Copy each record below faithfully, leaving out images.

####

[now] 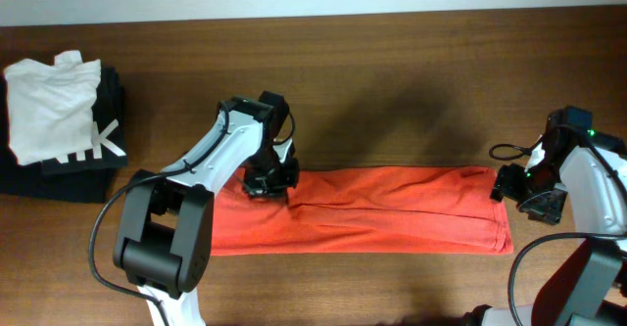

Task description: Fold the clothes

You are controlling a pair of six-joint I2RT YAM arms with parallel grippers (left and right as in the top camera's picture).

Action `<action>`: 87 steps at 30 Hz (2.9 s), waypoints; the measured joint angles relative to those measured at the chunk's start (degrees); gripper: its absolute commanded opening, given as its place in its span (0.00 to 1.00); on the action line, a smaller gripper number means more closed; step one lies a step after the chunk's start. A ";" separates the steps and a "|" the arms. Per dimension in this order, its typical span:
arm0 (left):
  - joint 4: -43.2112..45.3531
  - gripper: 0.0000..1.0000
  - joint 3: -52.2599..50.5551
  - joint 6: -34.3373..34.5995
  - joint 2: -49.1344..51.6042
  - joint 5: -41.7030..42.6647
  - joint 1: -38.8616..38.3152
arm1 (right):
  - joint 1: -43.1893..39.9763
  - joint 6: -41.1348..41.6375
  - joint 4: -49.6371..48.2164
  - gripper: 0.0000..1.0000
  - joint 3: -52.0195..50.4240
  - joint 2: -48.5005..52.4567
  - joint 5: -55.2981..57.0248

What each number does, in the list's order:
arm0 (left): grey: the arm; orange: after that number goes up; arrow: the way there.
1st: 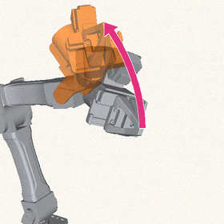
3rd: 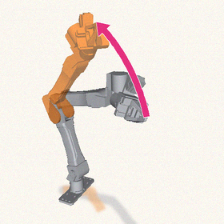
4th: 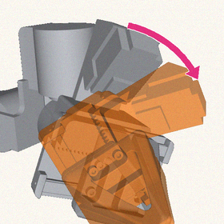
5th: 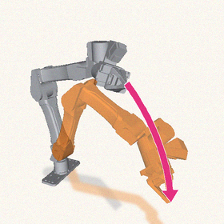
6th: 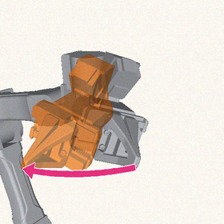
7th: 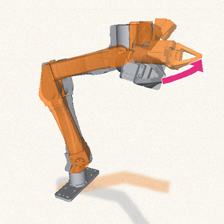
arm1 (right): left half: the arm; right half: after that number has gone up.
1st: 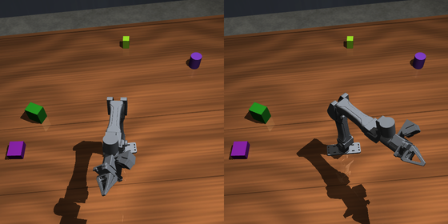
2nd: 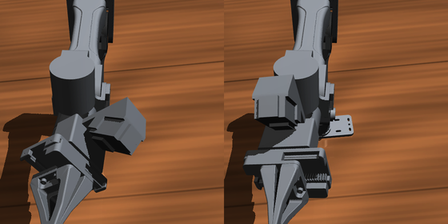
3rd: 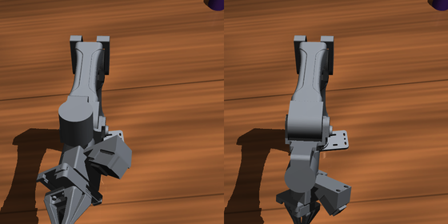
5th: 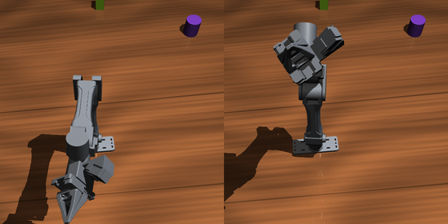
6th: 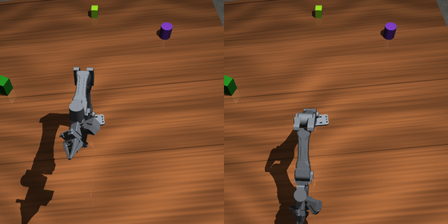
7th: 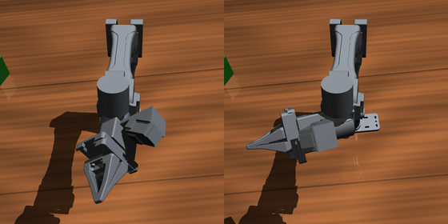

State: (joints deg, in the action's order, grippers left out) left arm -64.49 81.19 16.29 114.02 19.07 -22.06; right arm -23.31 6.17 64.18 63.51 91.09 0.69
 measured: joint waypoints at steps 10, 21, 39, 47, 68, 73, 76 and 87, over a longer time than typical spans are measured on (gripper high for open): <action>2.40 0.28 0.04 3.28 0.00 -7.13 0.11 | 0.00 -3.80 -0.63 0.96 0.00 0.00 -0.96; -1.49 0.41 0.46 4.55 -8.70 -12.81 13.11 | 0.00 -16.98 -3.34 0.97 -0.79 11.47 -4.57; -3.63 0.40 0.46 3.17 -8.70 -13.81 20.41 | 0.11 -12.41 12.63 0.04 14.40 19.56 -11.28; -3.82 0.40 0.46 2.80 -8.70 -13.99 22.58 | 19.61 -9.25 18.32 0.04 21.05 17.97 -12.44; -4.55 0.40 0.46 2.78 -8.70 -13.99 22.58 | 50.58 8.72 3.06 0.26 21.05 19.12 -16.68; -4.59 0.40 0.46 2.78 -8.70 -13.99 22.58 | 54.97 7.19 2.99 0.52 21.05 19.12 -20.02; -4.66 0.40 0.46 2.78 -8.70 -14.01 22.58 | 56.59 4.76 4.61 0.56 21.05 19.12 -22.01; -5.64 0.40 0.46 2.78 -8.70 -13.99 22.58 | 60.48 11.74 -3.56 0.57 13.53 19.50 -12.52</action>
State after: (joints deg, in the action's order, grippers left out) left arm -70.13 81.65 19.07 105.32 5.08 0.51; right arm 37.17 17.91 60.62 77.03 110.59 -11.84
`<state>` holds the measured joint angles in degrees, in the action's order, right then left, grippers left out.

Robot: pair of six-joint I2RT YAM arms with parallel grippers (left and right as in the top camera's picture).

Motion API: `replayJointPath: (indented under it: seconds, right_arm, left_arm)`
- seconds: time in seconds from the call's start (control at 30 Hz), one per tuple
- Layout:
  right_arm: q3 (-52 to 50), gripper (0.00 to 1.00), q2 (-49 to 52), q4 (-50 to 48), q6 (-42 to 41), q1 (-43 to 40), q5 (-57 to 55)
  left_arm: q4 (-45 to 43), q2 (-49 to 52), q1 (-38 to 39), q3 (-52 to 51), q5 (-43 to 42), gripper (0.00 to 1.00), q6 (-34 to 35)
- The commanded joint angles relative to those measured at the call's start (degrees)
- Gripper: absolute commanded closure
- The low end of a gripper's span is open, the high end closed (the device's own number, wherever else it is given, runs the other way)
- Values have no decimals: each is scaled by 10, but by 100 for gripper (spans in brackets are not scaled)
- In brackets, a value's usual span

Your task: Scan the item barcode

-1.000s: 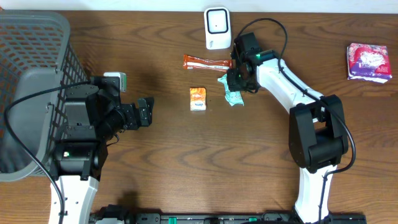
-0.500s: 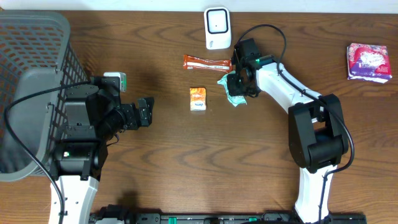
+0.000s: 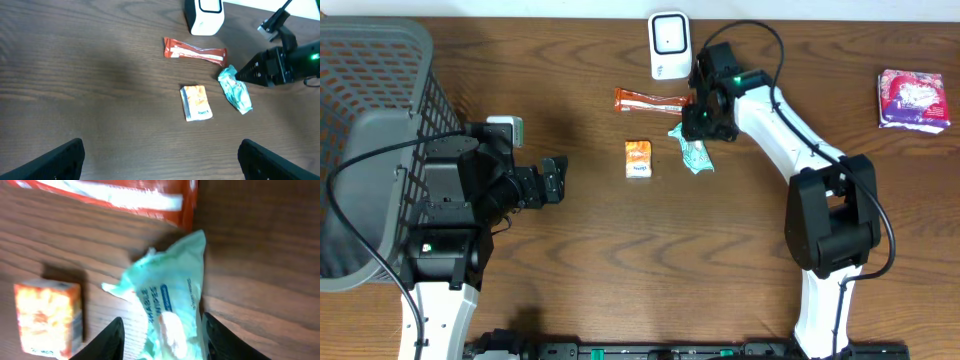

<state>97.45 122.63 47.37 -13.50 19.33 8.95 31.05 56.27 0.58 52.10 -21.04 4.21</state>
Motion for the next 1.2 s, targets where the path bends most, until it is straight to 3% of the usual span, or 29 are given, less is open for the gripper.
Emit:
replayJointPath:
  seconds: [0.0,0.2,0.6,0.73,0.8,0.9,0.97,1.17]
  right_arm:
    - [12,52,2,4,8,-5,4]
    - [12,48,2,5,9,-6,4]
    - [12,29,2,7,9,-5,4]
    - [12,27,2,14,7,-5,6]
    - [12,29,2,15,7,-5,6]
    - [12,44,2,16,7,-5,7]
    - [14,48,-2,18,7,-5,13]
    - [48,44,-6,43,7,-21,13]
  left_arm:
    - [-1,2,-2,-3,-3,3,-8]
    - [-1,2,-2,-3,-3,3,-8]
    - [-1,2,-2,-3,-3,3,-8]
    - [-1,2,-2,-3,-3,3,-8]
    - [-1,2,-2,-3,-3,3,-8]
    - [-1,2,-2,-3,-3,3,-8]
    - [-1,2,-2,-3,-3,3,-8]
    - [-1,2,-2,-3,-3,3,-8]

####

» **Written response**
[now] 

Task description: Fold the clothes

You are controlling a pair of six-joint I2RT YAM arms with parallel grippers (left and right as in the top camera's picture).

Action `<action>`: 87 steps at 30 Hz (2.9 s), waypoints; the measured joint angles relative to those measured at the chunk's start (degrees); gripper: its absolute commanded opening, given as its place in its span (0.00 to 1.00); on the action line, a smaller gripper number means more closed; step one lies a step after the chunk's start. A ";" separates the steps and a "|" the arms. Per dimension in this order, its typical span:
arm0 (left):
  - joint 4: -43.2112..45.3531
  - gripper: 0.0000..1.0000
  - joint 3: -52.2599..50.5551
  - joint 6: -34.3373..34.5995
  - joint 2: -49.1344..51.6042
  - joint 5: -41.7030..42.6647
  - joint 1: -38.8616..38.3152
arm1 (right):
  - joint 1: -43.1893..39.9763
  - joint 6: -41.1348..41.6375
  - joint 4: -49.6371..48.2164
  - gripper: 0.0000..1.0000
  - joint 3: -52.0195..50.4240
  - joint 2: -48.5005..52.4567
  - joint 5: -55.2981..57.0248

What each number does, in the list's order:
arm0 (left): grey: the arm; orange: after that number goes up; arrow: the way there.
1st: 
3rd: 
4th: 
5th: 
6th: 
7th: 
arm1 (right): left half: the arm; right half: after that number has gone up.
1st: 
2nd: 
3rd: 
5th: 
6th: 
7th: 

State: (joints deg, in the action's order, grippers left out) left arm -64.49 81.19 16.29 114.02 19.07 -22.06; right arm -23.31 6.17 64.18 63.51 91.09 0.69
 measured: joint waypoints at steps 10, 21, 39, 47, 68, 73, 76 and 87, over a longer time than typical spans are measured on (gripper high for open): <action>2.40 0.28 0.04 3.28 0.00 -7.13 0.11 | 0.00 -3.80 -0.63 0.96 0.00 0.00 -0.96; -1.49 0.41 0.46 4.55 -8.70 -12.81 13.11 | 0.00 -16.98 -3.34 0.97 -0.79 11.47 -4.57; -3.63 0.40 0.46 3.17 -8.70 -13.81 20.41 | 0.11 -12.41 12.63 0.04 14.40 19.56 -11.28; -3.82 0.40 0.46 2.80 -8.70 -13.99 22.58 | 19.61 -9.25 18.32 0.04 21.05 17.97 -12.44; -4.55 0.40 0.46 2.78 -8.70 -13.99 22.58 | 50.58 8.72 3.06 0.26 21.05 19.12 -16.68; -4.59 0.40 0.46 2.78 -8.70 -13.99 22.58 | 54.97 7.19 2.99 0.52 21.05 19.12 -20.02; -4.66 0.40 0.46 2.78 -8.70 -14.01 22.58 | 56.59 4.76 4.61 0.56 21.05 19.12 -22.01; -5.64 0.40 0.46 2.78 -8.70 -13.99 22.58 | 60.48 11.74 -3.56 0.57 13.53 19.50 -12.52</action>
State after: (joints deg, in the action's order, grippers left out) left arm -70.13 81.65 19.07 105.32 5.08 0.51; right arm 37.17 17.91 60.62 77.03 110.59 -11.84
`<state>` holds the measured joint angles in degrees, in the action's order, right then left, grippers left out.

Robot: pair of six-joint I2RT YAM arms with parallel grippers (left and right as in the top camera's picture).

Motion API: `replayJointPath: (indented under it: seconds, right_arm, left_arm)`
- seconds: time in seconds from the call's start (control at 30 Hz), one per tuple
- Layout:
  right_arm: q3 (-52 to 50), gripper (0.00 to 1.00), q2 (-49 to 52), q4 (-50 to 48), q6 (-42 to 41), q1 (-43 to 40), q5 (-57 to 55)
  left_arm: q4 (-45 to 43), q2 (-49 to 52), q1 (-38 to 39), q3 (-52 to 51), q5 (-43 to 42), gripper (0.00 to 1.00), q6 (-34 to 35)
- The commanded joint angles relative to those measured at the call's start (degrees)
- Gripper: absolute commanded closure
- The low end of a gripper's span is open, the high end closed (the device's own number, wherever else it is given, runs the other way)
- Values have no decimals: each is scaled by 10, but by 100 for gripper (spans in brackets are not scaled)
- In brackets, a value's usual span

Your task: Scan the item barcode

-1.000s: 
-0.500s: 
+0.000s: 

<state>97.45 122.63 47.37 -13.50 19.33 8.95 31.05 56.27 0.58 52.10 -21.04 4.21</state>
Motion for the next 1.2 s, targets where the path bends most, until it is straight to 3% of the usual span, or 29 are given, less is open for the gripper.
Emit:
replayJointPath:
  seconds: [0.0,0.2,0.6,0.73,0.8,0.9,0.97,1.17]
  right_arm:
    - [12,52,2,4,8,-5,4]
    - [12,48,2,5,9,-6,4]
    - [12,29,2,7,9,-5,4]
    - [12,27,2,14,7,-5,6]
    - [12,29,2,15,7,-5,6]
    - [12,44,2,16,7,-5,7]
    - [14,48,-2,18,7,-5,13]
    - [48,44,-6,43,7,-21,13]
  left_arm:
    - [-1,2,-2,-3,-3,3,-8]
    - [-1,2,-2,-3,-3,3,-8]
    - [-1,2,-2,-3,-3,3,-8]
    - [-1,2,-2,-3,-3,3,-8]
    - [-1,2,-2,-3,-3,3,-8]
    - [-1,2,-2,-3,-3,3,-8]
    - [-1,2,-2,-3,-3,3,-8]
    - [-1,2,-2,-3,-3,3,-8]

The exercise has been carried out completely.